Photo: © 2014 Patrick McMullan Company, Inc.

Financier and top collector Leon Black is in talks to acquire online art seller Artspace through his art publishing business Phaidon, according to a report by Katya Kazakina on Bloomberg. Black is the latest financial backer to channel funds into this increasingly crowded but as yet unproven e-commerce arena, alongside other hopefuls including Paddle8, Artsy, Amazon Art,  and Auctionata. (Artnet.com also holds online art sales and auctions in addition to offering subscription services to its price database and analytics reports.)

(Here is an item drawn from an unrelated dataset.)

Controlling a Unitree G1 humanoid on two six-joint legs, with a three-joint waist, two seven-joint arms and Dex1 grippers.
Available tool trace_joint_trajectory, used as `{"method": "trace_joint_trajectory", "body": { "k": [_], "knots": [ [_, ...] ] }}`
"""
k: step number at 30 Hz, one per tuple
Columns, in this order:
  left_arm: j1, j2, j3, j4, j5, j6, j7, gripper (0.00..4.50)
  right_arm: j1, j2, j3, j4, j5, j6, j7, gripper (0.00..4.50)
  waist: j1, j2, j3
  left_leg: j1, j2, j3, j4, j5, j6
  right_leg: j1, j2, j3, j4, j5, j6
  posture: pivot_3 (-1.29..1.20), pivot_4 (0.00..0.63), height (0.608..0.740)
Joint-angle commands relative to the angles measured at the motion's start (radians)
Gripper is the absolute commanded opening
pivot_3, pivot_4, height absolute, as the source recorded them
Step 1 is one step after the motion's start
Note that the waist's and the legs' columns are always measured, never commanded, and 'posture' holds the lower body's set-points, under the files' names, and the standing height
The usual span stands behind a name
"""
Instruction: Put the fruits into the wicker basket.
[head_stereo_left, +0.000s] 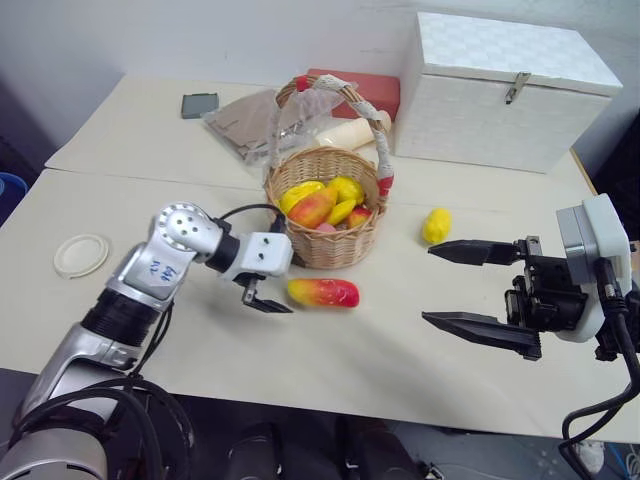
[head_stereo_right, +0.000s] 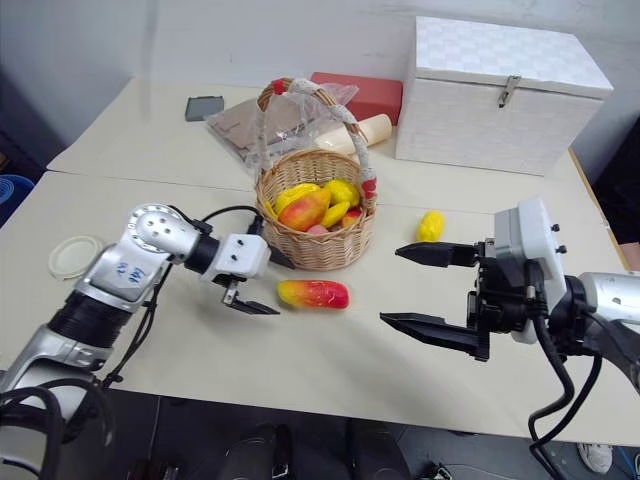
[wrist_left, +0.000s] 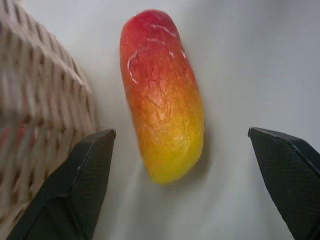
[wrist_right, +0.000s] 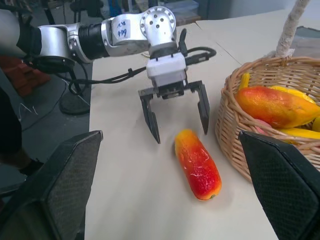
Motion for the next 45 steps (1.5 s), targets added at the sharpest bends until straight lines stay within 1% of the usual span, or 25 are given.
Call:
{"method": "trace_joint_trajectory", "body": {
  "k": [1, 3, 6, 12, 13, 15, 17, 20, 21, 23, 24, 25, 27, 29, 32, 34, 35, 38, 42, 43, 45],
  "knots": [
    [-0.035, -0.041, -0.003, 0.026, 0.021, 0.004, 0.015, 4.47, -0.001, -0.013, -0.045, -0.039, 0.034, -0.008, -0.028, 4.50, 0.000, 0.000, 0.000, 0.000, 0.000, 0.000, 0.000, 0.000, 0.000, 0.000, 0.000, 0.000, 0.000, 0.000, 0.000, 0.00, 0.150, 0.740],
    [-0.042, -0.077, 0.001, 0.032, 0.018, 0.045, 0.029, 4.47, 0.001, -0.013, -0.047, -0.043, 0.040, -0.008, -0.040, 4.50, 0.002, 0.000, 0.000, 0.000, 0.000, 0.000, 0.000, 0.000, 0.000, 0.000, 0.000, 0.000, 0.000, 0.000, 0.000, 0.00, 0.150, 0.740],
    [-0.042, -0.111, 0.001, 0.033, 0.024, 0.097, 0.045, 3.90, 0.007, -0.013, -0.047, -0.051, 0.044, -0.009, -0.053, 4.50, 0.004, 0.000, 0.000, 0.000, 0.000, 0.000, 0.001, -0.001, 0.002, 0.000, 0.000, 0.001, 0.000, 0.001, 0.002, 0.00, 0.150, 0.740],
    [-0.019, -0.099, 0.001, 0.010, 0.032, 0.105, 0.035, 2.03, 0.011, -0.029, -0.040, -0.054, 0.030, -0.016, -0.035, 4.50, -0.003, 0.000, 0.000, 0.000, 0.000, 0.000, 0.000, 0.000, 0.001, 0.000, 0.001, 0.001, 0.001, 0.001, 0.002, 0.00, 0.150, 0.740],
    [-0.014, -0.090, 0.005, -0.005, 0.024, 0.110, 0.022, 1.83, 0.012, -0.032, -0.038, -0.052, 0.026, -0.018, -0.029, 4.50, -0.003, 0.000, 0.000, 0.000, 0.000, 0.000, 0.000, 0.000, 0.001, 0.000, 0.001, 0.001, 0.001, 0.001, 0.002, 0.00, 0.150, 0.740],
    [-0.001, -0.065, 0.018, -0.045, -0.001, 0.125, -0.011, 1.70, 0.006, -0.034, -0.034, -0.044, 0.023, -0.021, -0.024, 4.50, -0.008, 0.000, 0.000, 0.000, 0.000, 0.000, 0.000, 0.000, 0.001, 0.000, 0.000, 0.001, 0.001, 0.001, 0.002, 0.00, 0.150, 0.740],
    [0.007, -0.038, 0.045, -0.092, -0.043, 0.150, -0.044, 1.70, -0.007, -0.035, -0.028, -0.033, 0.019, -0.023, -0.019, 4.50, -0.011, 0.000, 0.000, 0.000, 0.000, 0.000, 0.000, 0.000, 0.001, 0.000, 0.000, 0.001, 0.000, 0.001, 0.002, 0.00, 0.150, 0.740],
    [-0.050, -0.035, 0.181, -0.157, -0.239, 0.358, -0.078, 1.70, -0.029, -0.034, -0.013, -0.020, 0.011, -0.026, -0.015, 4.50, -0.011, 0.000, 0.000, -0.001, 0.000, -0.001, 0.000, 0.000, 0.000, 0.000, 0.000, 0.001, 0.001, 0.001, 0.002, 0.00, 0.150, 0.740],
    [-0.086, -0.046, 0.221, -0.143, -0.280, 0.423, -0.058, 1.70, -0.034, -0.032, -0.008, -0.018, 0.007, -0.026, -0.013, 4.50, -0.011, 0.000, 0.000, -0.001, 0.000, -0.001, 0.000, 0.000, 0.001, 0.000, 0.000, 0.000, 0.001, 0.001, 0.002, 0.00, 0.150, 0.740],
    [-0.194, -0.070, 0.289, -0.046, -0.313, 0.510, 0.012, 1.70, -0.044, -0.027, 0.006, -0.014, -0.003, -0.028, -0.012, 4.50, -0.007, 0.000, 0.000, -0.001, 0.000, -0.002, 0.001, 0.000, 0.001, 0.000, 0.000, 0.000, 0.002, 0.001, 0.002, 0.00, 0.150, 0.740],
    [-0.229, -0.076, 0.305, -0.013, -0.318, 0.534, 0.033, 1.70, -0.049, -0.025, 0.012, -0.012, -0.007, -0.028, -0.011, 4.50, -0.006, 0.000, 0.000, -0.001, -0.001, -0.003, 0.001, 0.000, 0.001, 0.000, 0.000, -0.001, 0.001, 0.001, 0.002, 0.00, 0.150, 0.740],
    [-0.276, -0.080, 0.294, 0.046, -0.292, 0.573, 0.067, 1.70, -0.054, -0.024, 0.017, -0.009, -0.012, -0.030, -0.009, 4.50, -0.007, 0.000, 0.000, -0.001, -0.002, -0.003, 0.001, 0.000, 0.001, 0.000, 0.000, -0.001, 0.001, 0.001, 0.002, 0.00, 0.150, 0.740],
    [-0.335, -0.092, 0.254, 0.136, -0.222, 0.565, 0.126, 1.70, -0.061, -0.021, 0.025, -0.002, -0.018, -0.034, -0.005, 4.50, -0.008, 0.000, 0.000, -0.001, -0.003, -0.003, 0.001, 0.000, 0.001, 0.001, 0.000, -0.001, 0.000, 0.002, 0.003, 0.00, 0.150, 0.740],
    [-0.400, -0.137, 0.209, 0.266, -0.139, 0.529, 0.221, 1.70, -0.067, -0.017, 0.031, 0.004, -0.024, -0.039, -0.001, 4.50, -0.008, 0.000, 0.000, 0.000, -0.003, -0.002, 0.001, 0.000, 0.001, 0.001, -0.001, 0.000, -0.001, 0.001, 0.004, 0.00, 0.150, 0.740],
    [-0.468, -0.198, 0.194, 0.397, -0.093, 0.488, 0.286, 1.70, -0.075, -0.012, 0.041, 0.011, -0.032, -0.047, -0.001, 4.50, -0.008, 0.000, 0.000, -0.001, -0.003, -0.001, 0.000, 0.000, 0.001, 0.001, -0.001, 0.000, -0.002, 0.001, 0.004, 0.00, 0.150, 0.740],
    [-0.495, -0.217, 0.187, 0.441, -0.075, 0.453, 0.288, 2.42, -0.076, -0.009, 0.045, 0.012, -0.035, -0.051, -0.003, 4.50, -0.009, 0.000, 0.000, -0.006, -0.003, -0.001, 0.001, 0.001, 0.001, -0.005, -0.001, 0.000, -0.001, 0.001, 0.005, 0.00, 0.150, 0.740],
    [-0.506, -0.223, 0.185, 0.456, -0.069, 0.437, 0.286, 2.70, -0.076, -0.008, 0.047, 0.013, -0.036, -0.053, -0.004, 4.50, -0.009, 0.000, 0.000, -0.010, -0.002, -0.001, 0.002, 0.001, 0.000, -0.008, -0.001, 0.000, -0.001, 0.002, 0.005, 0.00, 0.150, 0.740],
    [-0.520, -0.216, 0.205, 0.457, -0.070, 0.400, 0.280, 3.62, -0.064, -0.005, 0.037, 0.016, -0.043, -0.059, 0.001, 4.50, -0.010, 0.000, 0.000, -0.011, -0.002, -0.001, 0.001, 0.001, -0.001, -0.009, 0.000, 0.000, -0.001, 0.001, 0.005, 0.00, 0.150, 0.740],
    [-0.490, -0.179, 0.272, 0.375, -0.126, 0.381, 0.239, 3.62, -0.058, 0.013, 0.041, 0.036, -0.080, -0.078, -0.030, 4.50, -0.012, 0.000, 0.000, -0.011, -0.002, -0.001, 0.001, 0.002, -0.002, -0.009, 0.000, 0.000, -0.001, 0.001, 0.004, 0.00, 0.150, 0.740],
    [-0.455, -0.157, 0.306, 0.301, -0.173, 0.385, 0.197, 3.62, -0.059, 0.031, 0.055, 0.054, -0.124, -0.091, -0.066, 4.50, -0.012, 0.000, 0.000, -0.011, -0.002, -0.001, 0.001, 0.002, -0.002, -0.009, 0.000, 0.000, -0.001, 0.001, 0.004, 0.00, 0.150, 0.740],
    [-0.348, -0.089, 0.391, 0.083, -0.328, 0.453, 0.069, 3.62, -0.069, 0.087, 0.104, 0.119, -0.235, -0.103, -0.184, 4.50, -0.018, 0.000, 0.000, -0.010, -0.001, 0.000, 0.001, 0.002, -0.002, -0.009, 0.000, 0.001, 0.000, 0.001, 0.004, 0.00, 0.150, 0.740]
  ]
}}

Christie’s has invested $50 million in its web-based auction platform since 2011 and has reported healthy results from its fast-growing category of online only sales for categories ranging from fine wine to jewelry, photographs and fine art. Last month, Sotheby’s launched its second partnership with eBay to expand its online auction volume.

According to the report, Artspace’s board of directors negotiated a merger with Berlin-based online auction site Auctionata for several weeks, but those talks fell apart last week. Auctionata reportedly valued Artspace at less than $5 million and offered shares in the company rather than cash. Phaidon’s offer, meanwhile, was all cash, and therefore more appealing, according to the report.

Black and his wife, Debra, consistently rank amid the top collectors in the world and are known to buy Old Masters, Impressionist and modern paintings, Chinese sculptures, and contemporary art. Black bought Phaidon in 2012. The company was founded in 1923 and publishes books on art, design, and food, including a volume of the Andy Warhol Catalogue Raisonné that retails for $750. He is a trustee of the Metropolitan Museum and the Museum of Modern Art in New York, and in 2012 he shelled out $120 million for Edvard Munch’s iconic, angst-ridden painting The Scream, setting a record at the time for the most expensive work of art ever sold at auction. The nine-figure acquisition was later exhibited at MoMA.

According to the Bloomberg report, this isn’t Black’s first investment in a digital art platform: He recently put money into ArtBinder Inc., an iPad app used by some 300 galleries worldwide.